Vincent est un peu déçu. Il espérait s’entendre dire qu’il était l’élu. Comme dans ses jeux vidéo.

— Comment je vais aller là-haut ?

À ces mots, le ratureuil se met à lécher son pelage avec application. Au fur et à mesure de ses coups de langue, il grandit, grandit à tel point qu’il prend la taille d’un grand aigle. Amandine bondit sur son dos, suivi par Vincent, un peu hésitant. Petit Soleil prend son envol et en moins d’un quart d’heure, ils atteignent les portes de la Cité des nuages qui s’ouvrent devant eux. Amandine entraîne Vincent à travers les couloirs de ouate blanche. La fillette a l’air de savoir où elle va et le garçon se demande comment elle fait pour se repérer. Très vite, ils entendent un brouhaha indescriptible qui surgit d’une des salles attenantes au couloir. Une sorte de hublot, placé dans la paroi, leur permet de voir ce qui se passe à l’intérieur.

— C’est la salle du Conseil, chuchote la jeune fille.

De vieux personnages sont assis autour d’une table.
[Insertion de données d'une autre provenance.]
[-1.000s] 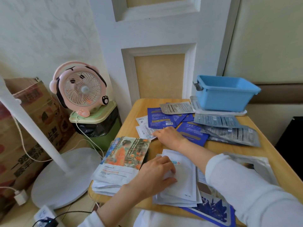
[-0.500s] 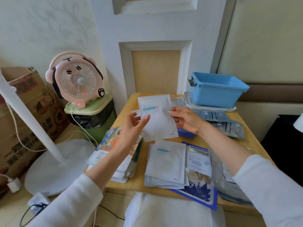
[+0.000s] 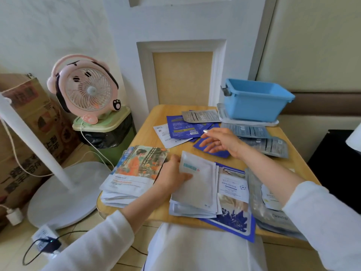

Ils portent tous un chapeau différent, représentant l’élément, dont ils sont maîtres. Des tempêtes miniatures de grêles, de neige et de pluie font rage dans la pièce.

— Il faut que tu ailles leur parler.

Vincent se met à rire nerveusement, mais ne bouge pas.

Les discussions entre les maîtres des nuages se font de plus en plus vives.

— Vas-y, supplie Amandine, les yeux remplis de larmes.

Désemparé, le garçon regarde autour de lui, essaie d’imaginer ce que feraient les personnages qu’il incarne dans ses jeux vidéo. Mais rien ne vient.

Brusquement, le bruit cesse. Les Maîtres quittent la salle. Leur décision est sans appel. La Terre va disparaitre. Amandine regarde Vincent avec tristesse. Le garçon a la gorge serrée. Il n’est pas celui qu’elle croit. Machinalement, il joue avec le caillou qu’il a dans sa poche.

— Je ne suis pas un héros.

— Peut-être que tu en es un, mais que tu ne le sais pas, rétorque Amandine. Tu as en toi et avec toi la force de changer le cours des choses.

Les Maîtres parviennent aux portes de la cité et envoient sur la Terre le plus violent des ouragans que les humains aient jamais vécu.

Vincent regarde Amandine. Ses yeux couleur d’orage lui redonnent du courage. Il a tout ce qu’il faut en lui et avec lui.  Mu d’une impulsion subite, il enfourche Petit Soleil et vole en direction du cataclysme. Pour la première fois, il se fait confiance et il suit son intuition. Au moment où Petit Soleil et lui rejoignent le cœur des tempêtes, celles-ci ont déjà touché la Terre. Secoués dans tous les sens par les vents violents, ils tiennent bon. La main de Vincent s’enfonce dans sa poche pour toucher le caillou. Puis soudain, sans savoir pourquoi, il le brandit au-dessus de sa tête comme un étendard.

La petite roche translucide se met à briller si fort que l’obscurité disparait. Elle absorbe les tempêtes et laisse place à un ciel bleu. Du haut de son nuage, Amandine sourit, tandis que Vincent se met à rire, toujours à califourchon sur le ratureuil.